Error Estimates on Hybridizable Discontinuous Galerkin Methods for Parabolic Equations with Nonlinear Coefficients

1Department of Mathematics, Korea Military Academy, Hwarangro 564, Seoul 01805, Republic of Korea
2Department of Mathematics, Korea University, Anamro 145, Seoul 02841, Republic of Korea

Correspondence should be addressed to Hyung Kyu Jun;

Received 11 November 2016; Revised 24 March 2017; Accepted 11 April 2017; Published 3 May 2017

Academic Editor: Kaliyaperumal Nakkeeran

Copyright © 2017 Minam Moon et al. This is an open access article distributed under the Creative Commons Attribution License, which permits unrestricted use, distribution, and reproduction in any medium, provided the original work is properly cited.

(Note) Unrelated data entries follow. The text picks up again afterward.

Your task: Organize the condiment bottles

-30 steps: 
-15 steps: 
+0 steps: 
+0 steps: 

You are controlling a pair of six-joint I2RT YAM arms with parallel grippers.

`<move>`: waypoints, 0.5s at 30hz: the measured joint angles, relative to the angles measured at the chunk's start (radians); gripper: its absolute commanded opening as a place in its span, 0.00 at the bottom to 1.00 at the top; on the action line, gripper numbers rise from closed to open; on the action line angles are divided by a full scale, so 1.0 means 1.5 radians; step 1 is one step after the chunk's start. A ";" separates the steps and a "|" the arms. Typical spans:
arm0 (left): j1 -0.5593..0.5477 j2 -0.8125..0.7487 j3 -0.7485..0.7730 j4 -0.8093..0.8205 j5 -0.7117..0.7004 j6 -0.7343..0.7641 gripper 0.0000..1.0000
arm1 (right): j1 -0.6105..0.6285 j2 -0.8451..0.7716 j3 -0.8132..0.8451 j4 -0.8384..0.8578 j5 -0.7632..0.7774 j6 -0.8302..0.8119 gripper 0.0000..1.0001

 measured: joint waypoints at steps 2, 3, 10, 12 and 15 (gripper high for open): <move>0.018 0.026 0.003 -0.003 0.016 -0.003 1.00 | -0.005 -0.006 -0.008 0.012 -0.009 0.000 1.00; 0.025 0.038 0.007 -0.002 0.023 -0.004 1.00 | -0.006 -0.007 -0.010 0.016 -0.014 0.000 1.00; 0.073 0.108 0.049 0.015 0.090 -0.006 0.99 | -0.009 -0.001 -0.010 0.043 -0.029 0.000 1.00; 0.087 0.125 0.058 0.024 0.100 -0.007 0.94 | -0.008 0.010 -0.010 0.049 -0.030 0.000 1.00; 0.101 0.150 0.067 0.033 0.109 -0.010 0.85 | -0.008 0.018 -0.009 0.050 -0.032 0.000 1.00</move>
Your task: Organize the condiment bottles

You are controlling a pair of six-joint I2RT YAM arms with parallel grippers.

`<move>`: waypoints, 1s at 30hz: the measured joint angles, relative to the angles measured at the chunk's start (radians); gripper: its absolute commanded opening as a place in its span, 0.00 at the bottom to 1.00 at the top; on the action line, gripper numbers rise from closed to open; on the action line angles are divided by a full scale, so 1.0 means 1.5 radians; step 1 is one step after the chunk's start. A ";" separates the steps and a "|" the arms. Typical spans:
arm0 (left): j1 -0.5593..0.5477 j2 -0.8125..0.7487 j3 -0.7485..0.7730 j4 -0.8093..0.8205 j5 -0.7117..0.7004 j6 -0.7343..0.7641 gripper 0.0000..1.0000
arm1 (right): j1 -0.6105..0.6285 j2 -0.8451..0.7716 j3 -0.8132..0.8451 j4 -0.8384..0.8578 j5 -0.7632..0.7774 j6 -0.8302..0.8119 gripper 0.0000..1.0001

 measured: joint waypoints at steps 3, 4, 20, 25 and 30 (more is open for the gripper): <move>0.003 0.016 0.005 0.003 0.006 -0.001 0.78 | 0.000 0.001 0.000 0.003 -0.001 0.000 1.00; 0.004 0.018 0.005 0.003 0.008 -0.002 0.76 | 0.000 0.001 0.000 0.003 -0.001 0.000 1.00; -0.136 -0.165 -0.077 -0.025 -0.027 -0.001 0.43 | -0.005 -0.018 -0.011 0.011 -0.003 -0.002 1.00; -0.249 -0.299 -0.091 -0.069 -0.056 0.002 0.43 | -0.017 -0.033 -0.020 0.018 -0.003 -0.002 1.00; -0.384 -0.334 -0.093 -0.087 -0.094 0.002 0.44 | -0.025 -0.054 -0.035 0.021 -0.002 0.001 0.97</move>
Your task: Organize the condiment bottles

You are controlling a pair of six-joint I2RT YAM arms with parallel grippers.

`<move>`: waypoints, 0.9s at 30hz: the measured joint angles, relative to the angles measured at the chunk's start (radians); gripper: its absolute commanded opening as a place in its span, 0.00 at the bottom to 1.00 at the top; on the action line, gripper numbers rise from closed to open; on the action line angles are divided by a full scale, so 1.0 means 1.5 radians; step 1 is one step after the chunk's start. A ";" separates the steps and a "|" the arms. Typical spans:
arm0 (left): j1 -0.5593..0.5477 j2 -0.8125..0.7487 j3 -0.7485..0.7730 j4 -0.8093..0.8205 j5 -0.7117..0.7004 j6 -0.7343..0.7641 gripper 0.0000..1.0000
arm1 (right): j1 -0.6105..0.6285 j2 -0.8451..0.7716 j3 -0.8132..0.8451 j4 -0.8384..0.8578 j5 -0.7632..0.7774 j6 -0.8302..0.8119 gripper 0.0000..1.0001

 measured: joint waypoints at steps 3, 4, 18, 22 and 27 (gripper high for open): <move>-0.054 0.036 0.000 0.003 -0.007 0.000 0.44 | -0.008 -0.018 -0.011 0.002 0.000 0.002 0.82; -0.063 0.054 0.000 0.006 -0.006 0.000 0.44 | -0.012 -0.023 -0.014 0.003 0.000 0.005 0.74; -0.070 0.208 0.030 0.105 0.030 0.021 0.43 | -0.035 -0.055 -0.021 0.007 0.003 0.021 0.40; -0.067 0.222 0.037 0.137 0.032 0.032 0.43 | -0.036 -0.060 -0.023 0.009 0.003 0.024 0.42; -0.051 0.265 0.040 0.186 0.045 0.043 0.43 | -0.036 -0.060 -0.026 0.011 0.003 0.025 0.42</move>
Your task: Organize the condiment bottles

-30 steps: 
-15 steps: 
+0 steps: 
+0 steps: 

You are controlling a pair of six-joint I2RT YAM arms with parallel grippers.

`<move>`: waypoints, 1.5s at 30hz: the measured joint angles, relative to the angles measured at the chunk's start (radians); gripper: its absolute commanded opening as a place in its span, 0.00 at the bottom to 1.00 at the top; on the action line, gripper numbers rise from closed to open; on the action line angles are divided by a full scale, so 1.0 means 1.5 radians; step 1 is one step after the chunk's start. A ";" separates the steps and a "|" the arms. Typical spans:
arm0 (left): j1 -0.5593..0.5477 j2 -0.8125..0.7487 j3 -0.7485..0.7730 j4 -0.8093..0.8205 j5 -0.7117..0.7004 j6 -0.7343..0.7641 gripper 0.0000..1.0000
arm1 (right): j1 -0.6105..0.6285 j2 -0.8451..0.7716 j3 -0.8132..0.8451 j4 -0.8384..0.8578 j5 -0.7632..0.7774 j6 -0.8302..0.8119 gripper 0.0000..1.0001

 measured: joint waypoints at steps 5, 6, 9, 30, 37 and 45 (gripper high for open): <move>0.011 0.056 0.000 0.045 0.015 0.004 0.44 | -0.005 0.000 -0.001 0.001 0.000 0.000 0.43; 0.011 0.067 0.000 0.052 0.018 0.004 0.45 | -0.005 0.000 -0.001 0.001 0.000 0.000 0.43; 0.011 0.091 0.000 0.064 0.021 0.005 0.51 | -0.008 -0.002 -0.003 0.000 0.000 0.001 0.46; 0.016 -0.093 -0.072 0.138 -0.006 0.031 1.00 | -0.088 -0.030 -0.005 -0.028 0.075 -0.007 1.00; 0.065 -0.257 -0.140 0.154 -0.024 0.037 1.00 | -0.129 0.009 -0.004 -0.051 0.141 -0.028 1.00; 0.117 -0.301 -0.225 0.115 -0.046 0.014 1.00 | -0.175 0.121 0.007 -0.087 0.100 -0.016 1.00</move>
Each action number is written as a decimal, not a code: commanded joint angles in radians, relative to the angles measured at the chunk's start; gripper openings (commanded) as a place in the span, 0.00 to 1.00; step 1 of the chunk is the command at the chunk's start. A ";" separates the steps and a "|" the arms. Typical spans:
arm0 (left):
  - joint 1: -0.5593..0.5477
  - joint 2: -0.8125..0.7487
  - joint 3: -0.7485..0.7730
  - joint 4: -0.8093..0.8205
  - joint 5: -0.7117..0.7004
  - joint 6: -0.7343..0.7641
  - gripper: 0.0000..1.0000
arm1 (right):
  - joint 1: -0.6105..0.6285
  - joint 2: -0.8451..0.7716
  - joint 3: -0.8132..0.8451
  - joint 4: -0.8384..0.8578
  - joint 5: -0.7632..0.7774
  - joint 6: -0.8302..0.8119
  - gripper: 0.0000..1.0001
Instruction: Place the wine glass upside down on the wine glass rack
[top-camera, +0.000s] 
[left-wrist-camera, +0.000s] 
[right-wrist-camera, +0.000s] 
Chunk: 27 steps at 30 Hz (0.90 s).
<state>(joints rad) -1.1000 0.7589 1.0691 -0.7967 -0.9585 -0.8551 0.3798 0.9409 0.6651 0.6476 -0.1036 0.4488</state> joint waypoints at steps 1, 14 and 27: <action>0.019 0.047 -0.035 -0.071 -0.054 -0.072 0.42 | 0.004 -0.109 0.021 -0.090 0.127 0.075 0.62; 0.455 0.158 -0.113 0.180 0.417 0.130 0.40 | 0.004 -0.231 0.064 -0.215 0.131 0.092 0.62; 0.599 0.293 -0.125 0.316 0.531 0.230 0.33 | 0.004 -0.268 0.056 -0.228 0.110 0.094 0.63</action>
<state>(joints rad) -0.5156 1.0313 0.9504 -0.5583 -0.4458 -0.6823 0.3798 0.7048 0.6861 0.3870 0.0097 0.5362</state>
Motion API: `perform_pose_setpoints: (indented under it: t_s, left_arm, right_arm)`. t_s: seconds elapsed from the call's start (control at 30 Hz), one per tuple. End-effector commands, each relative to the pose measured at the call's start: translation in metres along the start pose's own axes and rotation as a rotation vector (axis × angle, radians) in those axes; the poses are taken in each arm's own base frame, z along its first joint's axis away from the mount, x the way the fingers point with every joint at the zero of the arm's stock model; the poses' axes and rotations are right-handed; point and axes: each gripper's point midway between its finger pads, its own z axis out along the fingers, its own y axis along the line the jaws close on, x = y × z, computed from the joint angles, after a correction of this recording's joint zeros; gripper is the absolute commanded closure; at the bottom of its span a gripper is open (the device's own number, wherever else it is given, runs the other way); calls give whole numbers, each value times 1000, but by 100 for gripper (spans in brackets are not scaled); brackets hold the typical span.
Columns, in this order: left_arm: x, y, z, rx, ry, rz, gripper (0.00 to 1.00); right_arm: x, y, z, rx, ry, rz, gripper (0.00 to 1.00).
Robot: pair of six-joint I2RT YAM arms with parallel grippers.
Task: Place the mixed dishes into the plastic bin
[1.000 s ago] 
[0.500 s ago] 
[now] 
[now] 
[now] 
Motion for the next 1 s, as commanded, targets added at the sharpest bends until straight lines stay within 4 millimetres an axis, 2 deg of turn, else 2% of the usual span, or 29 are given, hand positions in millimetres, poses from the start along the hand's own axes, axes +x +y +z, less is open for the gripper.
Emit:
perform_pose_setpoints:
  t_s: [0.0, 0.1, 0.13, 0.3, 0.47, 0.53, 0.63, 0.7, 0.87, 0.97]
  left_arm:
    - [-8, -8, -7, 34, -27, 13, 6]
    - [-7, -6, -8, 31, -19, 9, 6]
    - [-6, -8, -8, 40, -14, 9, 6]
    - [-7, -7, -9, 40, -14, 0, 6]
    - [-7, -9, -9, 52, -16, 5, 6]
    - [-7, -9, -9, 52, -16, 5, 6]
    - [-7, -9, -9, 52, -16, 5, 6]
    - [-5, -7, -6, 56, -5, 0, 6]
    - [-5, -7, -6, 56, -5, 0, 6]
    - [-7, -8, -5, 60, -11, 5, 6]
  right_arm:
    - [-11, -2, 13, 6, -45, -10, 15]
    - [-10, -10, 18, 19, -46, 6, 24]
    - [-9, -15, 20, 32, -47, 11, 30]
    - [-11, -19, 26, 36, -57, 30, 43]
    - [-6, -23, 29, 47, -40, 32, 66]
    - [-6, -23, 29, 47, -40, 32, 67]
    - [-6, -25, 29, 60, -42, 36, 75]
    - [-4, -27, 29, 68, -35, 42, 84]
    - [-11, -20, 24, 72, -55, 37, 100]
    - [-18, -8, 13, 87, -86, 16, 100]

HDG method has been widely used as an effective numerical technique to obtain physically relevant solutions for PDE. In a practical setting, PDE comes with nonlinear coefficients. Hence, it is inevitable to consider how to obtain an approximate solution for PDE with nonlinear coefficients. Research on using HDG method for PDE with nonlinear coefficients has been conducted along with results obtained from computer simulations. However, error analysis on HDG method for such settings has been limited. In this research, we give error estimations of the hybridizable discontinuous Galerkin (HDG) method for parabolic equations with nonlinear coefficients. We first review the classical HDG method and define notions that will be used throughout the paper. Then, we will give bounds for our estimates when nonlinear coefficients obey “Lipschitz” condition. We will then prove our main result that the errors for our estimations are bounded.